Walther once ran Netscape’s platform group. He later went to TellMe Networks, Yahoo search, LiveOps, and ended up as an EIR at Accel. The company’s CTO is Jeff Winner, who was the head crypto guy at Netscape. He is helped come up with SSL (the standard security layer in the browser), among other things. Cardspring already raised $10 million from Accel and Greylock in a Series A (Andrew Braccia from Accel and James Slavet from Greylock are the partners on the deal). Other investors include SV Angel (which is a big believer in the Online2Offline trend), Morado Ventures, Felicis Ventures, and Maynard Webb’s investment vehicle, WIN.

Groupon isn’t the only attempt at a one-off solution. Foursquare links its merchant specials to American Express card purchases, but not every card. Google Wallet is trying to put payment apps into your phone.  It’s too fragmented. “Every day, a mini-platform is trying to launch.” he says. Instead, CardSpring is attacking the problem just like you’d expect a bunch of Netscape engineers would: at the network level. “What if we could bring the browser platform to the payment network?’ asks Walther.

Try to wrap your brain around that for a second.

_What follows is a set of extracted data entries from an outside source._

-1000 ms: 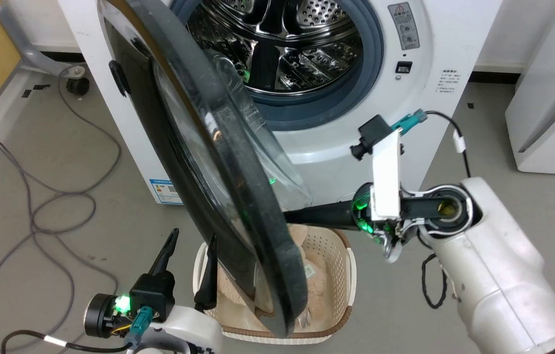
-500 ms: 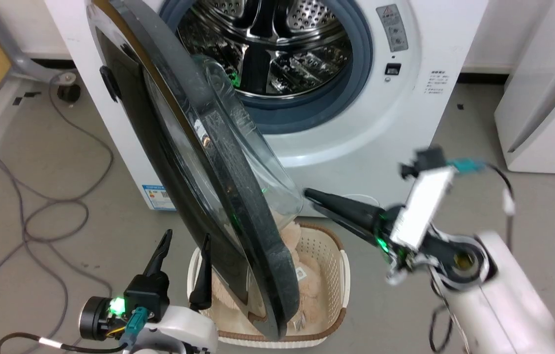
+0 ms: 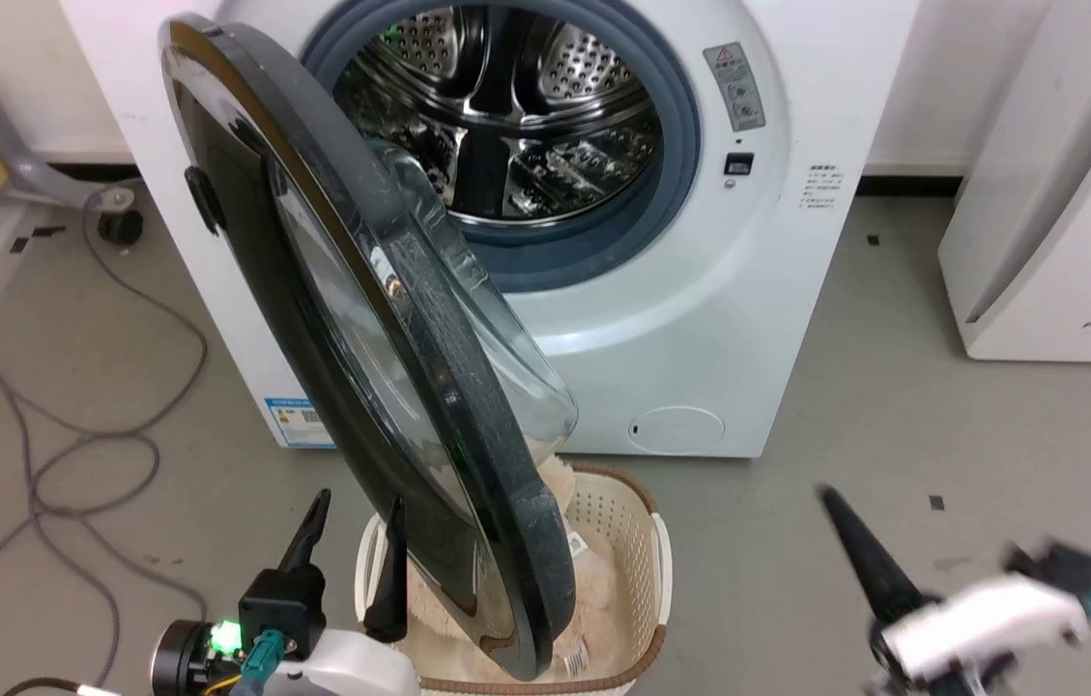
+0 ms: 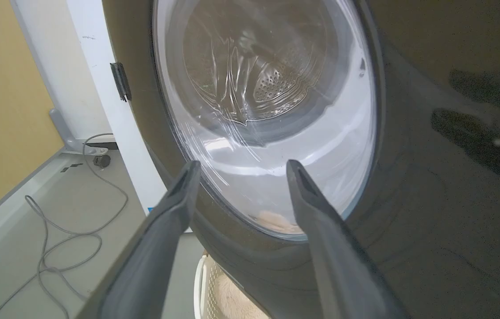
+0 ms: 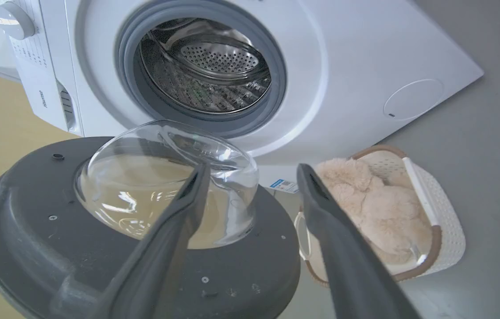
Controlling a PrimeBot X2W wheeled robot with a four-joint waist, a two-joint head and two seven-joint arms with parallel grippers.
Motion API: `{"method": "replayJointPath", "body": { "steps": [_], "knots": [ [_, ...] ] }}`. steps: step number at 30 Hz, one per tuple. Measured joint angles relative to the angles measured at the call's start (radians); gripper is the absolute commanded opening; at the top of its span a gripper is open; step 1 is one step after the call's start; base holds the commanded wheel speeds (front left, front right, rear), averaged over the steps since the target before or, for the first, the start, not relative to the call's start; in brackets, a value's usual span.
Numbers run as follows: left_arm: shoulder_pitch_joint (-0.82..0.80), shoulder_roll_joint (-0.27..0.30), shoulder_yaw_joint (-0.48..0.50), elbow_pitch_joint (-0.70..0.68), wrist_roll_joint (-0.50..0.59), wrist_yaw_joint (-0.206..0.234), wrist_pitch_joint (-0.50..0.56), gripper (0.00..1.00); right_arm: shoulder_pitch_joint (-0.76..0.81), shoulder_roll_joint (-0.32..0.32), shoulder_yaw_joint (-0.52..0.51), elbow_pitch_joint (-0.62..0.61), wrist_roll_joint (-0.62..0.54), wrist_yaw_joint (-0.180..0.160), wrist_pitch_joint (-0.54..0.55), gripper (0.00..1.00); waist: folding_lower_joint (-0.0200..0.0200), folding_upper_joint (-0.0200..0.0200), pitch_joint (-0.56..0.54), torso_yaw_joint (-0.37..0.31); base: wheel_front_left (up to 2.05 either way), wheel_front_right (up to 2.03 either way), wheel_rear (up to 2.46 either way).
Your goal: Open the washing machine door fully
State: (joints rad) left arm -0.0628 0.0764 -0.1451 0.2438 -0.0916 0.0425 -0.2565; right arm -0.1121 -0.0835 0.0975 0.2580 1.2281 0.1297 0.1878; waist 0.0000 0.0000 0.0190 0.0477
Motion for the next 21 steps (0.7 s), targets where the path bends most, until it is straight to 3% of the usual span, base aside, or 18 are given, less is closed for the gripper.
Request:
{"method": "replayJointPath", "body": {
  "steps": [6, 7, 8, 13, 17, 21],
  "knots": [
    [0.013, 0.000, 0.005, 0.011, -0.002, 0.000, 0.000, 1.00, 0.108, -0.005, -0.080, 0.007, -0.295, 0.000, -0.240, 1.00, 0.0000, 0.0000, -0.019, -0.015, 0.00, 0.00, 0.00],
    [0.016, 0.000, 0.008, 0.013, -0.007, 0.004, 0.000, 1.00, 0.126, -0.002, -0.116, 0.005, -0.414, 0.000, -0.296, 1.00, 0.0000, 0.0000, -0.024, -0.020, 0.00, 0.00, 0.00],
    [0.016, 0.000, 0.008, 0.013, -0.007, 0.004, 0.000, 1.00, 0.126, -0.002, -0.116, 0.005, -0.414, 0.000, -0.296, 1.00, 0.0000, 0.0000, -0.024, -0.020, 0.00, 0.00, 0.00],
    [0.020, 0.001, 0.017, 0.016, -0.008, 0.007, 0.000, 1.00, 0.144, 0.015, -0.211, -0.064, -0.750, 0.000, -0.372, 1.00, 0.0000, 0.0000, -0.029, -0.027, 0.00, 0.00, 0.00],
    [0.020, 0.002, 0.026, 0.016, -0.008, 0.007, 0.000, 1.00, 0.152, 0.025, -0.246, -0.218, -1.056, 0.000, -0.380, 1.00, 0.0000, 0.0000, -0.026, -0.028, 0.00, 0.00, 0.00],
    [0.020, 0.002, 0.028, 0.016, -0.008, 0.007, 0.000, 1.00, 0.179, 0.026, -0.211, -0.318, -1.189, 0.000, -0.343, 1.00, 0.0000, 0.0000, -0.022, -0.025, 0.00, 0.00, 0.00]
  ]
}}
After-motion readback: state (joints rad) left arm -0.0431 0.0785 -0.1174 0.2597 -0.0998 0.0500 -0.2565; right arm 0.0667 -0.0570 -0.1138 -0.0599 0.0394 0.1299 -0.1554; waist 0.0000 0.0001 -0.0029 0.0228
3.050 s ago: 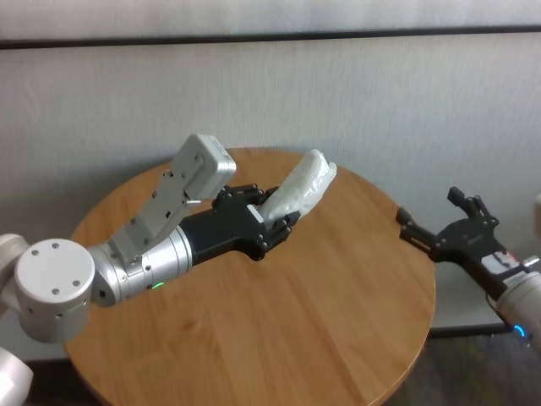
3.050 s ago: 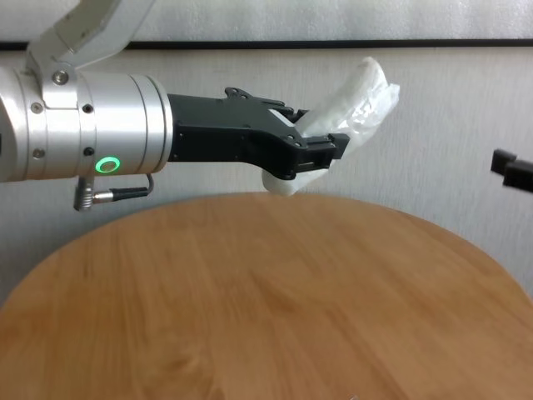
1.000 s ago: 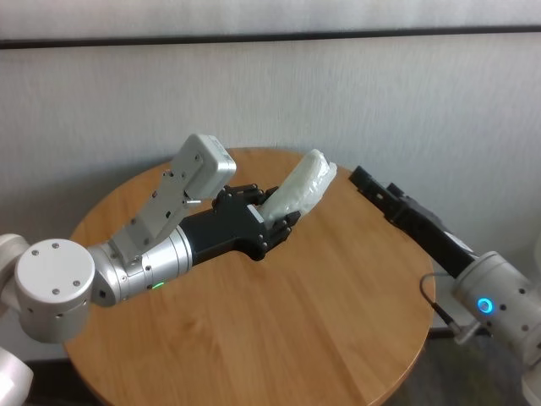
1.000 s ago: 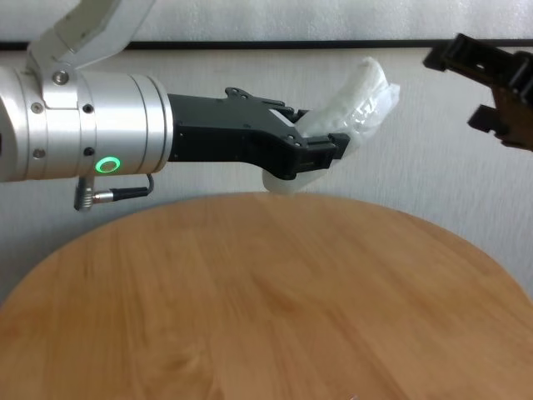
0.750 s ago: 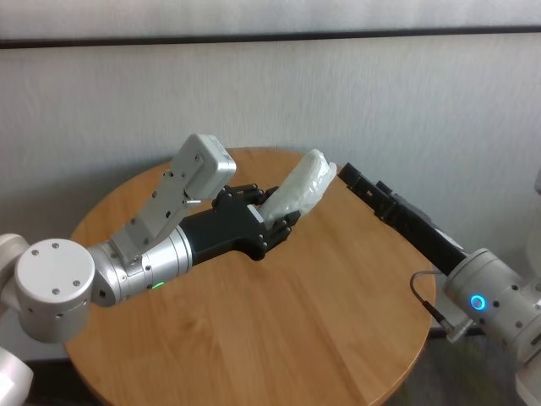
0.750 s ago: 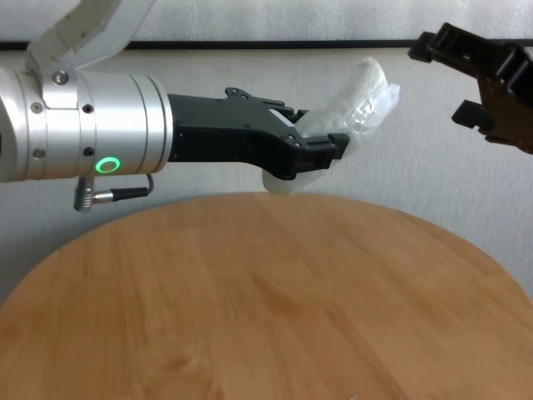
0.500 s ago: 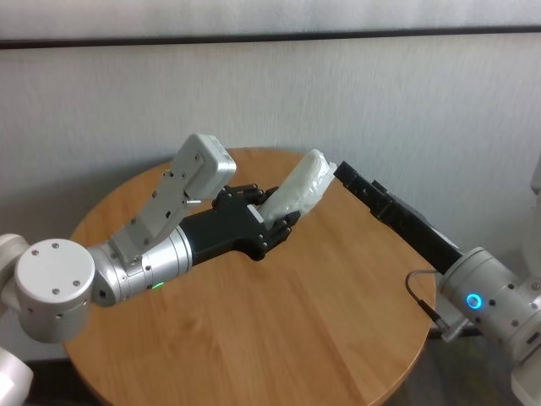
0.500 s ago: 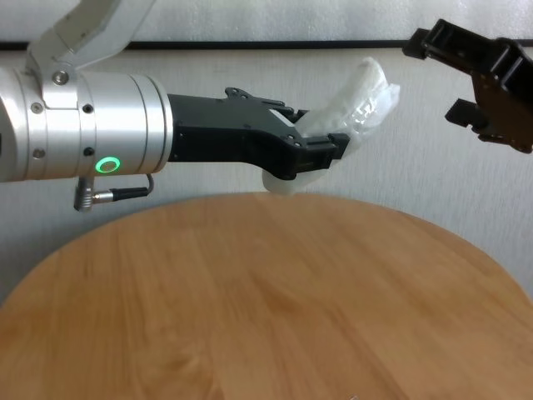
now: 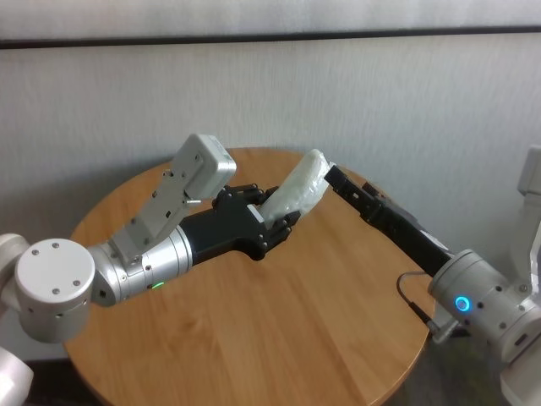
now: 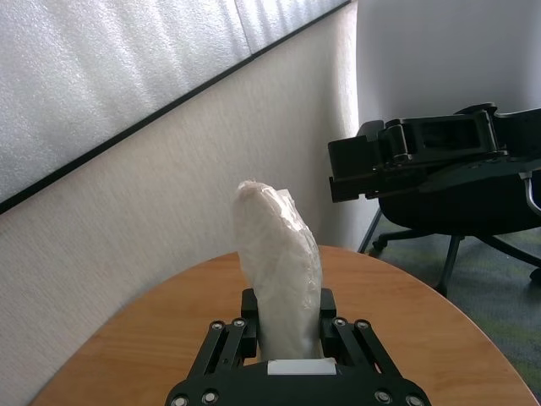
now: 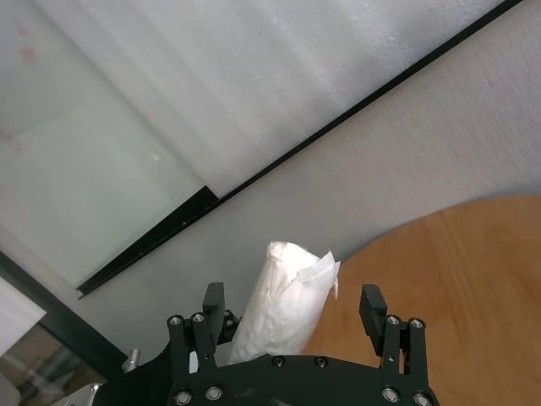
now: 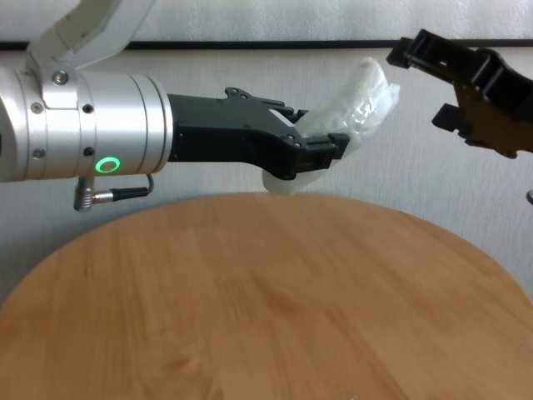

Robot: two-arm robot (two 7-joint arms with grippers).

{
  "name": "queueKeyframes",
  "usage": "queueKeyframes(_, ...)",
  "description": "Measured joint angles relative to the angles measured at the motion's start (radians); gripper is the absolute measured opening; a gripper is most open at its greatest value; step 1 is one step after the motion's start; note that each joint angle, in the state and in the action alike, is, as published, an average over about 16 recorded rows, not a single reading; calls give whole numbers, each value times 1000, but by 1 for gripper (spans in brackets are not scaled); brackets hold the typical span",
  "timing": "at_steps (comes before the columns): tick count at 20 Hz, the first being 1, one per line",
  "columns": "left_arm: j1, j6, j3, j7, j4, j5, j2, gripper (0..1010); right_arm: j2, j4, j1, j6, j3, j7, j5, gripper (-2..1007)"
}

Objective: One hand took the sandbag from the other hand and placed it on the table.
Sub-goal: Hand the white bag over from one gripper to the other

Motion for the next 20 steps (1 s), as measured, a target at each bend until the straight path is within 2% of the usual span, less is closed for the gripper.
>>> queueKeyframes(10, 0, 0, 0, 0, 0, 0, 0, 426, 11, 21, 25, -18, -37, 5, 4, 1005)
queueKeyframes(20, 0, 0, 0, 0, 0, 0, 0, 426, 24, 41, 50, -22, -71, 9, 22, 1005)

Your plastic credit card can trigger different applications—coupons, loyalty rewards, reminders, check-ins, you name it. All of it is secure and based on permissions you allowed each application to have (in return for some benefit). “One of the Internet’s fundamental challenges is its inability to effectively capture the economic value it creates for business in the physical world,” notes Braccia. “CardSpring’s platform enables offline stores to easily measure the impact of the web on their business.”

There is a huge need for this type of payments platform. Groupon could use it to finally track redemptions of its coupons without having to ship iPads with special software to bars and restaurants. Foursquare could tie it into its specials and actually capture the purchase data and then show that to merchants in their dashboards. So could LivingSocial.

And that’s just for starters. Imagine cost-per-action ads where the action is an in-store purchase. The possibilities are endless. Not only that, but any website or mobile app that takes credit card information will now have the opportunity to append data to those purchases, and to read and write data to the payment network. It is not just about moving money, but moving payment-related data. In the end, the data may turn out to be more valuable.

The difficult part will be to convince consumers to hand over their credit card numbers in order for these applications to work. To the extent that the initial websites and apps already hold consumers’ credit card information, like Groupon or LivingSocial do, that shouldn’t be an issue. But when unknown sites or businesses start asking for that information, it might not be as forthcoming.

Still, there is a lot of low-hanging fruit here and Cardspring brings a clever approach to a difficult problem. It is not asking much of consumers or merchants. They do not need any new technology or fancy NFC-powered phones or terminals. All they need is their credit card. The network will do the rest.